RFR(s): 8205582: PPC64: RTM: Fix counter for aborts on nested transactions
Gustavo Romero
gromero at linux.vnet.ibm.com
Tue Jul 17 11:18:25 UTC 2018
Hi Martin,
OK. Let's continue with v4_B [1] so.
Thanks for reviewing it!
Best regards,
Gustavo
[1] http://cr.openjdk.java.net/~gromero/8205582/v4_B
On 07/17/2018 06:02 AM, Doerr, Martin wrote:
> Hi Gustavo,
>
> your webrev v4_B looks good. Reviewed.
>
> I think v4_A wouldn't work appropriately when using +1 and -1 bits together.
>
> A generic version could be something like (just to explain what I was thinking about):
> for (int nbit = 0; nbit < num_failure_bits; nbit++) {
> Label do_increment, check_abort;
>
> int last_match = -1;
> for (ncounter = 0; ncounter < num_counters; ncounter++) {
> if (last_match >= 0) {
> rldicr_(temp_Reg, abort_status_R0, failure_bit[last_match], 0);
> int selection = bit_counter_map[last_match][ncounter];
> if (selection == 1) {
> bne(CCR1, do_increment);
> } else if (selection == -1) {
> beq(CCR1, do_increment);
> }
> }
> last_match = nbit;
> }
>
> assert(last_match >= 0, "should have at least one");
> rldicr_(temp_Reg, abort_status_R0, failure_bit[last_match], 0);
> int selection = bit_counter_map[last_match][ncounter];
> if (selection == 1) {
> beq(CCR1, check_abort);
> } else if (selection == -1) {
> bne(CCR1, check_abort);
> }
>
> bind(do_increment);
> ld(temp_Reg, abort_counter_offs, rtm_counters_Reg);
> addi(temp_Reg, temp_Reg, 1);
> std(temp_Reg, abort_counter_offs, rtm_counters_Reg);
> bind(check_abort);
> }
>
> But I'm fine with webrev v4_B with the comment you have added.
>
> Thanks,
> Martin
>
>
> -----Original Message-----
> From: Gustavo Romero [mailto:gromero at linux.vnet.ibm.com]

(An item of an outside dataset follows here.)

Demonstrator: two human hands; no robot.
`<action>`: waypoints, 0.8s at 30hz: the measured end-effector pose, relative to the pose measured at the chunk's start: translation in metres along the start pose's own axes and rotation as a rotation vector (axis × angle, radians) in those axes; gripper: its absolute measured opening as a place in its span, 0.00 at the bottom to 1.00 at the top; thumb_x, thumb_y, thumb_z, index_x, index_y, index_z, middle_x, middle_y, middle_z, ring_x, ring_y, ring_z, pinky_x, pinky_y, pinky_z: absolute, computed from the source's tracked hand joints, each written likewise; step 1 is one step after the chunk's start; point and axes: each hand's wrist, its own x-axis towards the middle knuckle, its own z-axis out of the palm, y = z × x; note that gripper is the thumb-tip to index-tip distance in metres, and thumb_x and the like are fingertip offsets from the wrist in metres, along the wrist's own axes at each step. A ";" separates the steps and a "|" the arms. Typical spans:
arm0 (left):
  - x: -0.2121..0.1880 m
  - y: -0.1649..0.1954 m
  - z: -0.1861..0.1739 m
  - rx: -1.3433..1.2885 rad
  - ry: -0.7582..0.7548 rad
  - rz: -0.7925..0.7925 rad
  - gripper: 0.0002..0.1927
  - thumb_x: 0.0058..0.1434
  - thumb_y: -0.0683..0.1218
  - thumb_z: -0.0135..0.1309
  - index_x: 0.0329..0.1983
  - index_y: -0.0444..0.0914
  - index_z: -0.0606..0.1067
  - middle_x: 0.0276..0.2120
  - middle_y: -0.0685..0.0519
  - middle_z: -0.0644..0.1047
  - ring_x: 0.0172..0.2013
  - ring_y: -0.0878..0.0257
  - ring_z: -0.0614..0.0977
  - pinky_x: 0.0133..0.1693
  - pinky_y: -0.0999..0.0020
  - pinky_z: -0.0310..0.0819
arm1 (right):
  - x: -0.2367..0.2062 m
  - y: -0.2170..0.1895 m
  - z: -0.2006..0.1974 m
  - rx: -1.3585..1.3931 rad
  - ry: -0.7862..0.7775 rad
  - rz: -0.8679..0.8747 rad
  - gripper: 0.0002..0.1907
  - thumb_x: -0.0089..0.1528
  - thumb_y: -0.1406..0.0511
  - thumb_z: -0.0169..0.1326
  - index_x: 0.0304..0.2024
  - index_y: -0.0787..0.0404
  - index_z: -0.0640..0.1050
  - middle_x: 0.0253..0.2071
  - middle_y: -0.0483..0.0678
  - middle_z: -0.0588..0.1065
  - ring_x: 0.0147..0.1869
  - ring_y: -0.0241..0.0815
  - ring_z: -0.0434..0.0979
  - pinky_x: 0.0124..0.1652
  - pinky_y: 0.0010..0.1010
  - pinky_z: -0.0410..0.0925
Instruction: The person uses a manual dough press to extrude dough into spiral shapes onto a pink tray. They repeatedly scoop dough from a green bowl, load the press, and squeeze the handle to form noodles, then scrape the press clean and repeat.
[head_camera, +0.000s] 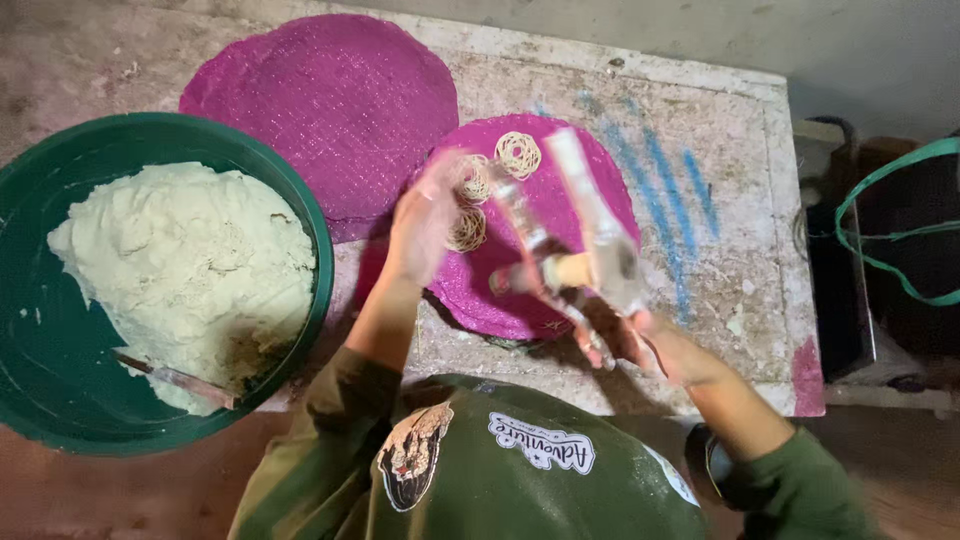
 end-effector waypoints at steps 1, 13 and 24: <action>0.002 0.006 0.008 -0.431 -0.124 -0.118 0.47 0.69 0.71 0.48 0.78 0.33 0.61 0.74 0.38 0.63 0.73 0.49 0.65 0.70 0.53 0.57 | 0.004 -0.006 0.005 0.134 -0.032 0.123 0.45 0.59 0.35 0.49 0.63 0.61 0.66 0.46 0.55 0.75 0.47 0.46 0.77 0.46 0.40 0.75; 0.048 -0.036 0.019 -1.076 -0.166 -0.033 0.13 0.67 0.53 0.47 0.45 0.39 0.72 0.41 0.53 0.74 0.49 0.56 0.76 0.56 0.59 0.70 | 0.044 -0.054 -0.030 -0.296 -0.038 0.517 0.48 0.59 0.32 0.28 0.49 0.63 0.77 0.39 0.50 0.81 0.44 0.43 0.82 0.45 0.37 0.76; 0.044 -0.067 0.003 -1.134 -0.001 -0.013 0.11 0.65 0.53 0.44 0.39 0.41 0.70 0.35 0.53 0.73 0.40 0.58 0.74 0.48 0.61 0.71 | 0.058 -0.051 -0.013 -0.596 0.047 0.622 0.49 0.57 0.30 0.23 0.37 0.60 0.79 0.30 0.48 0.79 0.37 0.40 0.81 0.43 0.36 0.75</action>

> Sent: Dienstag, 17. Juli 2018 08:55
> To: Doerr, Martin <martin.doerr at sap.com>; Lindenmaier, Goetz <goetz.lindenmaier at sap.com>; hotspot-compiler-dev at openjdk.java.net
> Cc: ppc-aix-port-dev at openjdk.java.net
> Subject: Re: RFR(s): 8205582: PPC64: RTM: Fix counter for aborts on nested transactions
>
> Hi Martin,
>
> On 07/16/2018 05:17 AM, Doerr, Martin wrote:
>> thanks for the new webrev.
>
> Thanks a lot for the thorough review.
>
>
>> You're right, the two bits should be mutual exclusive, so the sum is equivalent to the logical or in this case.
>> However, the loop pretends to be generic, but it's not. The "or" only works for mutual exclusive bits.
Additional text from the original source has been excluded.